Paul appears to open this ninth chapter defending his standing as an apostle, citing his encounter with Jesus in Acts 9 and the work that God is doing through him in this church in Corinth. As an apostle Paul has certain rights. This theme of rights carries us from chapter eight and the discussion of food offered to idols, where the right was to eat meat. Here the right of Paul, as an apostle, is to be able to earn a living from his preaching of the gospel.
He makes his argument via parable (soldier, shepherd, thresher) about those whose work provides for them, and he then makes arguments from scripture about an ox that is not muzzled when treading grain. More than the ox, Paul says God is concerned with us. 1 Corinthians 9:9b-10 says, “Is it for oxen that God is concerned? Does he not certainly speak for our sake? It was written for our sake, because the plowman should plow in hope and the thresher thresh in hope of sharing in the crop.” Paul concludes that those who work for the gospel have a right to earn a living off of that work.

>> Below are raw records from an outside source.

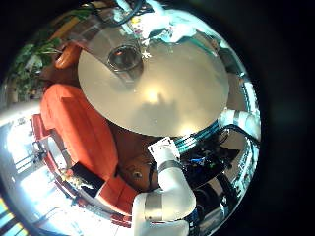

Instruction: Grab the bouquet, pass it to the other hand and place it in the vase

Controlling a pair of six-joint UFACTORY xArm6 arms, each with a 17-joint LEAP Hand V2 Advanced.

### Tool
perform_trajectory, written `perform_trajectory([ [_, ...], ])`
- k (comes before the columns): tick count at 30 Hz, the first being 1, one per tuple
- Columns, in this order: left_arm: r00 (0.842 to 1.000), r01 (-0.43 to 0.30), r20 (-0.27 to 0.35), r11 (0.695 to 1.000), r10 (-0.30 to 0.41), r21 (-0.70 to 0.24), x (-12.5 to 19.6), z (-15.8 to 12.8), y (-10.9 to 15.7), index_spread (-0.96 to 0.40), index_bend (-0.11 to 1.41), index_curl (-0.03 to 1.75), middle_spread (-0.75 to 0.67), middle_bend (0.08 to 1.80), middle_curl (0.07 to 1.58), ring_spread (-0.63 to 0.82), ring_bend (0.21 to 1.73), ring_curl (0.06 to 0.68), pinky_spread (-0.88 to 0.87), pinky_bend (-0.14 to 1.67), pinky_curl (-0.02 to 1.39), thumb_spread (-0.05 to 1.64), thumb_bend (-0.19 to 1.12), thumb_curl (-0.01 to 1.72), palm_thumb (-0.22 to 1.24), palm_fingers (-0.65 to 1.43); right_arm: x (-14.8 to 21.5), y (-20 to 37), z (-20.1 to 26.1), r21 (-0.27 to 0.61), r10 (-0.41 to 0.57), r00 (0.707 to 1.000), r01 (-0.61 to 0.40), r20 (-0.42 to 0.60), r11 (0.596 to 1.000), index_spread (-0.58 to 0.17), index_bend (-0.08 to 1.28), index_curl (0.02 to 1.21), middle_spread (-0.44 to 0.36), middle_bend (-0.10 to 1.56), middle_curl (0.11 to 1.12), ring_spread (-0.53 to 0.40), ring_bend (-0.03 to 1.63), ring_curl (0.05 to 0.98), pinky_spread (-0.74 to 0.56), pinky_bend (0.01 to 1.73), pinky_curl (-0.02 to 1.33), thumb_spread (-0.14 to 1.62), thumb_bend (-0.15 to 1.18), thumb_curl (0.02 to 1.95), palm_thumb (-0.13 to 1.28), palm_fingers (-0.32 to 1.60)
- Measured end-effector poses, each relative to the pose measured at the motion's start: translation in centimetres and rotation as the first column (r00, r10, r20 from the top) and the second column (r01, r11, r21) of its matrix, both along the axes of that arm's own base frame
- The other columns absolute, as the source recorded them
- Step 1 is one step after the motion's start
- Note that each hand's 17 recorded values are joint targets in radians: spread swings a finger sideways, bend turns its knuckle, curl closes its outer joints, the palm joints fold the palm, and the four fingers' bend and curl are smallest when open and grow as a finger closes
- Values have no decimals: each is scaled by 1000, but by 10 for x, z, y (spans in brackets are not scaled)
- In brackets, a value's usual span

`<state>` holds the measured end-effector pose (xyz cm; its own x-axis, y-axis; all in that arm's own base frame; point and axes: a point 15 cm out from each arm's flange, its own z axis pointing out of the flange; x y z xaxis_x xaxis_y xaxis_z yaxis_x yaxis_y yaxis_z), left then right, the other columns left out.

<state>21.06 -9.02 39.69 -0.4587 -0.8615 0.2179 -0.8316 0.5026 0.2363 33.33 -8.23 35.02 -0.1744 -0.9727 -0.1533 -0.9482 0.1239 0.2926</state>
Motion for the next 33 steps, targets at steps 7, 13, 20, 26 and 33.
perform_trajectory([
  [7, 1000, 0, -18, 1000, 0, 0, 3, -3, -1, 96, 174, 334, 472, 185, 283, 579, 431, 219, 563, 198, 313, 952, -60, 186, -66, -6, 41, -12, -64, 0, -31, 996, 31, -86, 1000, -239, 155, 284, 16, 323, 371, -5, 739, 193, 360, 552, 151, 1071, -10, 313, 367, 347],
  [13, 1000, -12, -24, 1000, 12, 12, 3, -5, 0, 96, 174, 334, 472, 184, 283, 579, 431, 220, 563, 198, 313, 952, -60, 185, -66, -6, 63, -22, -111, 2, -45, 992, 46, -115, 999, -240, 197, 303, -13, 401, 393, -52, 786, 199, 296, 488, 126, 1060, -11, 339, 472, 456],
  [20, 999, -16, -31, 1000, 17, 19, 9, -6, -1, 96, 175, 335, 472, 185, 284, 579, 431, 220, 564, 196, 312, 953, -60, 185, -66, -7, 74, -27, -144, 11, -50, 985, 52, -166, 999, -273, 220, 346, -54, 409, 402, -95, 786, 205, 232, 453, 114, 1045, -23, 353, 505, 491],
  [26, 999, -19, -35, 1000, 19, 20, 13, -7, -2, 96, 173, 333, 472, 185, 285, 584, 428, 219, 564, 197, 313, 953, -58, 190, -63, -9, 75, -28, -159, 18, -49, 979, 53, -198, 998, -283, 214, 371, -68, 407, 405, -111, 779, 204, 207, 434, 104, 1042, -27, 356, 505, 497],
  [33, 999, -18, -36, 1000, 19, 20, 18, -8, -3, 96, 174, 332, 472, 185, 286, 586, 426, 218, 564, 197, 313, 953, -58, 193, -63, -9, 78, -28, -174, -1, -31, 977, 31, -212, 1000, -289, 204, 392, -73, 395, 408, -123, 773, 204, 200, 426, 98, 1040, -26, 358, 511, 501],
])
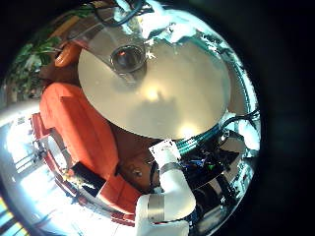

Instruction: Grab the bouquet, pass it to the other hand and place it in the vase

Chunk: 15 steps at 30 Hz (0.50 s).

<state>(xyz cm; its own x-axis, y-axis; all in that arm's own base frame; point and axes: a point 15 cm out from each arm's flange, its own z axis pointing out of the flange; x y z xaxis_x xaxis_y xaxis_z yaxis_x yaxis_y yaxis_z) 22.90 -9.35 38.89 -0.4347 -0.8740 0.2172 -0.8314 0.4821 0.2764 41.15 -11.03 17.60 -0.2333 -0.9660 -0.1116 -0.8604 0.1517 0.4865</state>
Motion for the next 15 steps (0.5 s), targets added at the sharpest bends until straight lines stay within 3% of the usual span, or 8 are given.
perform_trajectory([
  [8, 1000, -3, -4, 1000, 3, 1, 3, 0, 0, 96, 174, 331, 472, 185, 286, 587, 423, 219, 571, 197, 313, 953, -58, 195, -63, -9, 11, 5, -11, -63, 32, 999, -30, 17, 998, -330, 217, 419, -148, 442, 434, -219, 889, 241, 85, 383, 68, 1045, -16, 366, 551, 673],
  [15, 1000, -2, -3, 1000, 2, 6, 3, 2, 1, 96, 174, 331, 478, 185, 286, 588, 422, 220, 573, 197, 313, 953, -58, 196, -63, -9, 9, 11, -19, -69, 49, 999, -50, -8, 996, -394, 202, 452, -231, 487, 476, -297, 975, 294, -155, 575, 76, 1034, -17, 380, 606, 935],
])
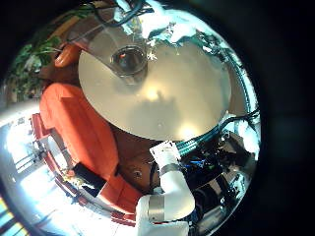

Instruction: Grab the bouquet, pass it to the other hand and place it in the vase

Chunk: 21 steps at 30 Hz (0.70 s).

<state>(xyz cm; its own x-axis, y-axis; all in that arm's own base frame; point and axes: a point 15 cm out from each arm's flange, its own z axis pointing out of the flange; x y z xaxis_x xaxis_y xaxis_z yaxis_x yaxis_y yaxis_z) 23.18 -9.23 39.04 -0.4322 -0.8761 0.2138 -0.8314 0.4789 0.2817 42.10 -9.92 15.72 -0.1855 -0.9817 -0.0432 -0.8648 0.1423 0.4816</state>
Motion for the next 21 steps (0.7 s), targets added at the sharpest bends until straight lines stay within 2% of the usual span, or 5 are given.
perform_trajectory([
  [4, 1000, -2, 4, 1000, 2, 1, 2, 0, 2, 96, 176, 333, 479, 184, 285, 588, 421, 220, 573, 196, 312, 961, -58, 195, -63, -8, -2, 0, -6, -15, 16, 1000, -16, -18, 1000, -447, 262, 506, -275, 552, 523, -309, 1012, 336, -356, 772, 128, 1023, -8, 397, 668, 1245],
  [7, 1000, -1, 1, 1000, 1, 2, 2, -1, 1, 96, 175, 334, 480, 184, 285, 588, 420, 221, 573, 196, 312, 964, -58, 196, -63, -8, 2, -2, 0, -34, 23, 1000, -23, 0, 999, -469, 426, 600, -281, 717, 601, -292, 1075, 383, -431, 908, 193, 1016, -1, 418, 735, 1367],
  [14, 1000, 3, 2, 1000, -3, 0, 2, 0, 2, 96, 174, 333, 480, 183, 284, 588, 421, 222, 573, 197, 313, 966, -58, 196, -63, -10, 28, -9, 46, -83, 20, 978, -3, 207, 997, -462, 796, 825, -273, 1046, 783, -264, 1279, 504, -324, 1319, 387, 993, 90, 528, 1019, 1290],
  [17, 1000, 9, 7, 1000, -9, -3, 1, 1, 3, 96, 176, 335, 480, 183, 282, 588, 420, 222, 573, 197, 313, 966, -58, 196, -63, -9, 40, -14, 64, -112, 18, 929, 25, 371, 993, -425, 925, 889, -246, 1158, 829, -247, 1350, 549, -276, 1388, 438, 971, 139, 593, 1119, 1254],
  [21, 1000, 6, 12, 1000, -6, -5, 4, 2, 3, 96, 176, 335, 480, 183, 281, 588, 420, 223, 573, 196, 313, 969, -57, 195, -63, -9, 27, -15, 94, -138, 15, 812, 81, 584, 987, -373, 1034, 932, -211, 1245, 853, -226, 1414, 595, -233, 1426, 485, 926, 138, 657, 1146, 1208],
])
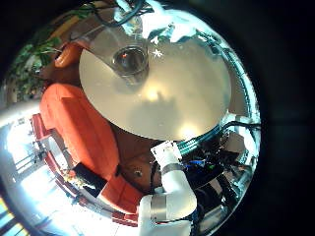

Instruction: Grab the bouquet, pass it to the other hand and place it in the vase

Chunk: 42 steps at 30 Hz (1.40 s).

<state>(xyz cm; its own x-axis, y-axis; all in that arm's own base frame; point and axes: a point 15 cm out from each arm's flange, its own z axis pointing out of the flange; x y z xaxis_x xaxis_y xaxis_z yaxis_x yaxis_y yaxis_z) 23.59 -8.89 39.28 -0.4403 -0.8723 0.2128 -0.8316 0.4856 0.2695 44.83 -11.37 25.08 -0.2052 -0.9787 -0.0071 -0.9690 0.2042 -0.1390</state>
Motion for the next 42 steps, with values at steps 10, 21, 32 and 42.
perform_trajectory([
  [10, 999, -16, 37, 999, 17, -28, 17, 17, 0, 96, 175, 335, 474, 186, 284, 587, 421, 223, 570, 200, 314, 970, -53, 197, -55, 0, -25, 4, 137, 79, -49, 944, 24, 327, 997, -283, 1139, 940, -160, 1326, 852, -194, 1476, 647, -190, 1425, 561, 862, 96, 793, 1121, 1158],
  [21, 992, -98, 66, 985, 108, -140, 33, 35, 22, 101, 171, 331, 461, 194, 297, 576, 425, 224, 572, 199, 315, 979, -53, 199, -55, 30, -55, 34, 258, 400, -140, 854, -84, 501, 913, -237, 1175, 912, -139, 1354, 831, -183, 1489, 663, -183, 1396, 628, 832, 66, 924, 1105, 1145],
  [32, 974, -185, 42, 887, 223, -423, 52, 59, 27, 117, 170, 327, 456, 193, 309, 572, 438, 226, 554, 196, 312, 999, -33, 211, -20, 54, -85, 90, 301, 693, -124, 841, -341, 527, 635, -217, 1200, 885, -132, 1368, 813, -181, 1493, 672, -188, 1356, 690, 827, 44, 1028, 1102, 1141],
  [42, 977, -158, -1, 717, 214, -678, 50, 95, 21, 143, 158, 313, 462, 198, 321, 570, 447, 228, 551, 204, 316, 923, -31, 263, -4, 47, -108, 135, 331, 806, -10, 822, -556, 569, 201, -209, 1212, 867, -129, 1380, 799, -181, 1490, 678, -182, 1323, 745, 831, 24, 1101, 1102, 1142],
])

As much as Paul argues for his right, he then turns around and says he has not made use of his right. Why? He wants to present the gospel free of charge. He doesn’t want to put any obstacle in the way of their hearing the good news of Jesus Christ. It is another example of sacrificing a right in order to do something greater.

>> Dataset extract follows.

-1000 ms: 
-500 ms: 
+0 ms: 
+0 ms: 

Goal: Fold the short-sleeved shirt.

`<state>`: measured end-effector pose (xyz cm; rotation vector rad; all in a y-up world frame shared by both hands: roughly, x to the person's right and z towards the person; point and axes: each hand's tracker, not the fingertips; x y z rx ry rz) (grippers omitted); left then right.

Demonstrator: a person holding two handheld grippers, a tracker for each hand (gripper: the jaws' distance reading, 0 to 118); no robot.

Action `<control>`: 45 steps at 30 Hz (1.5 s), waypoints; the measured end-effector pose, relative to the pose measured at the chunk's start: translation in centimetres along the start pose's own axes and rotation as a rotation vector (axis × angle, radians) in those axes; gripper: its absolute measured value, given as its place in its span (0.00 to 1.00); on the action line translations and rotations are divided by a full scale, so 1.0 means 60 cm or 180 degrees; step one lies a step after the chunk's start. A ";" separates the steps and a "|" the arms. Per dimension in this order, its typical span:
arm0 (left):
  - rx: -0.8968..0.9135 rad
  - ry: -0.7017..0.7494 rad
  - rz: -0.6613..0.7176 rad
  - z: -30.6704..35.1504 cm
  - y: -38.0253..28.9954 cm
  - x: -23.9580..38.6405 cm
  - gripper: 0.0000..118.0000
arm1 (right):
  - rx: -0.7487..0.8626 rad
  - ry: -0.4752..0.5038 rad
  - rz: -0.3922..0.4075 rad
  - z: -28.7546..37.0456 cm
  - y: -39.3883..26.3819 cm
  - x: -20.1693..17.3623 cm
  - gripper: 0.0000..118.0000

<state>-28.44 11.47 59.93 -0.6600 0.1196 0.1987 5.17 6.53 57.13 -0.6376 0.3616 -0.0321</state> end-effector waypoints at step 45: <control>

When I gathered to study this chapter this morning, I wanted to talk about the pros and cons of supporting those who preach the gospel. I myself am blessed to be financially supported as a pastor. So perhaps I’d be biased in arguing for that practice. But I think there can be great advantages to earning your pay somewhere else. For one, the temptation of money that we are taught of in much of the Bible doesn’t factor into the equation. You serve Christ not for money, but for his glory alone. I’ve been especially challenged by this quote on that issue from Sir Robert L’Estrange, “He that serves God for money will serve the devil for better wages.”
I’d love to hear your thoughts on preachers being paid. Pros and cons. Advantages to being a “tentmaker” or being financially free to focus solely on the ministry? Thoughts?